For 17 years from 1764 to 1781 George Gauld, a Scots surveyor,
charted the waters of the Gulf coast off British West Florida. In
1773 he drew a map of Grand Cayman based on the first survey made
by the Royal Navy. He was elected to the American
Philosophical Society in 1774. His surveyor's tools and his
map appear on the stamp of the Cayman Islands issued in 1989.
In 1972 Christmas
Island, a territory of Australia 230 miles south of Java, issued
a set of 16 stamps with a map of Christmas Island and a ship. The
ships differed, but the map was the same map,.

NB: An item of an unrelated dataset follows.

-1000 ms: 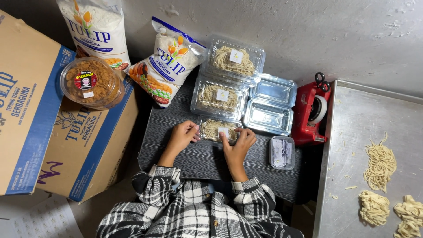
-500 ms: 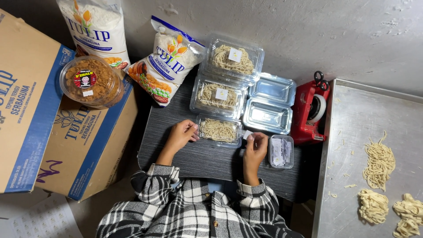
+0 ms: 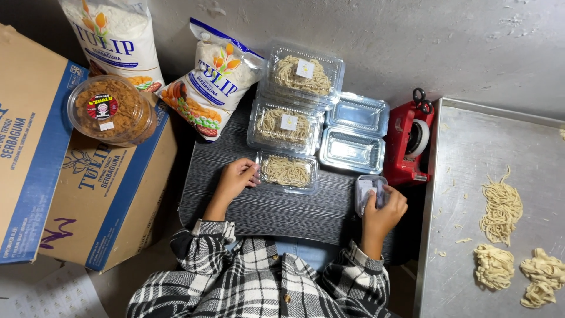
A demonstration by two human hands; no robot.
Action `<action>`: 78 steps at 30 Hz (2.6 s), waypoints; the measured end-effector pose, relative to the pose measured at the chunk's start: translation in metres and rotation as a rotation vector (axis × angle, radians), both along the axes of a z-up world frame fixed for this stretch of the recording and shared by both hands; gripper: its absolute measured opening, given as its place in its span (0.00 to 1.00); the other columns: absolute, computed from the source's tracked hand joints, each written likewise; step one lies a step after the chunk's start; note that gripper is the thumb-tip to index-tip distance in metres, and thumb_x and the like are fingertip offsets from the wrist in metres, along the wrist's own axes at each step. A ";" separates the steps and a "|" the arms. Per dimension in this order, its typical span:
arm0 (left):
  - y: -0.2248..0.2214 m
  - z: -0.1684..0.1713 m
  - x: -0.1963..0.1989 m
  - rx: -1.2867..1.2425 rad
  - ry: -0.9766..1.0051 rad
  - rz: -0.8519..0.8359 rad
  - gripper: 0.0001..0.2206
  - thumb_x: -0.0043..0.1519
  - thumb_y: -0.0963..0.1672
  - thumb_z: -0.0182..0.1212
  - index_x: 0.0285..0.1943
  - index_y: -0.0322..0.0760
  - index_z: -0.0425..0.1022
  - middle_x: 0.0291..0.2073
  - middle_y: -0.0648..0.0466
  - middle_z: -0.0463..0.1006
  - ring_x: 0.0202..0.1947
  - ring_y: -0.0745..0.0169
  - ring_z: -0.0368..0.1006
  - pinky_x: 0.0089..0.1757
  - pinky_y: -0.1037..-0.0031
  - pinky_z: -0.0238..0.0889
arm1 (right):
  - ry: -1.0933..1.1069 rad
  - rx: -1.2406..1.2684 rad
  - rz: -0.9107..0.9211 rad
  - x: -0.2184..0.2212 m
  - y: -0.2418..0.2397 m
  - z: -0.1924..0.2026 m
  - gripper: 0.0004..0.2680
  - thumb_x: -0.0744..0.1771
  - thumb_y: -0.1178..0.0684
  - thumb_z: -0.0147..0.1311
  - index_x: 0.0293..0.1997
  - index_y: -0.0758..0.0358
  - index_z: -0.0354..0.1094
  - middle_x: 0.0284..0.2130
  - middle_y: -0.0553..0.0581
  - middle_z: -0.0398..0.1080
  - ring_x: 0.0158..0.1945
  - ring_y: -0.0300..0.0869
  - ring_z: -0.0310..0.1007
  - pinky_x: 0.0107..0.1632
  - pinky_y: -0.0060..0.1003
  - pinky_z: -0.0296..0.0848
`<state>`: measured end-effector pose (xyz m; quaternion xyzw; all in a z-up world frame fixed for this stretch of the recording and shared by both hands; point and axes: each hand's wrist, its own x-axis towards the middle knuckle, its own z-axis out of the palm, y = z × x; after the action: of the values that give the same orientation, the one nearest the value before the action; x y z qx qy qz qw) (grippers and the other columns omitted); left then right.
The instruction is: The person places small white labels onto clear plastic containers filled with noodles. They press each label into place and stack the labeled containers on top of others. The workspace includes a tape dispenser, additional empty containers, and bulk noodle packaging.
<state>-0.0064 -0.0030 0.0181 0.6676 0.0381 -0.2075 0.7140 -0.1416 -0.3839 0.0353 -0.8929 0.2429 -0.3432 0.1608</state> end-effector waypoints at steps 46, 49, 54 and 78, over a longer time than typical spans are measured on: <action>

1541 Cocos Island in the Pacific Ocean was included on French
navigational charts. 300 miles southwest of Costa Rica, it is one
of the largest uninhabited islands in the world and is covered by
a humid tropical forest. Many birds, lush vegetation, and a
variety of sea life together with rugged terrain and many
waterfalls provide a dramatic environment. Cocos Island is shown
on the stamps from Costa Rica.
The Cocos Islands in the Indian Ocean were first visited in 1609
by Captain William Keeling of the East India Company. Seventeen
years later the first settlement was established. The Islands
came under the control of Australia in 1955, and in 1984 the
islanders voted to become a part of Australia. The Cocos
(Keeling) Islands on their own stamp.
There is a third Cocos Island with an area of 100 acres. It is a
mile off the southern coast of the Island of Guam in the Pacific.
In 1690 the Nuestra Senora del Pilar de Zaragosa y Santiago was
sunk near the island. No stamp shows this Cocos Island.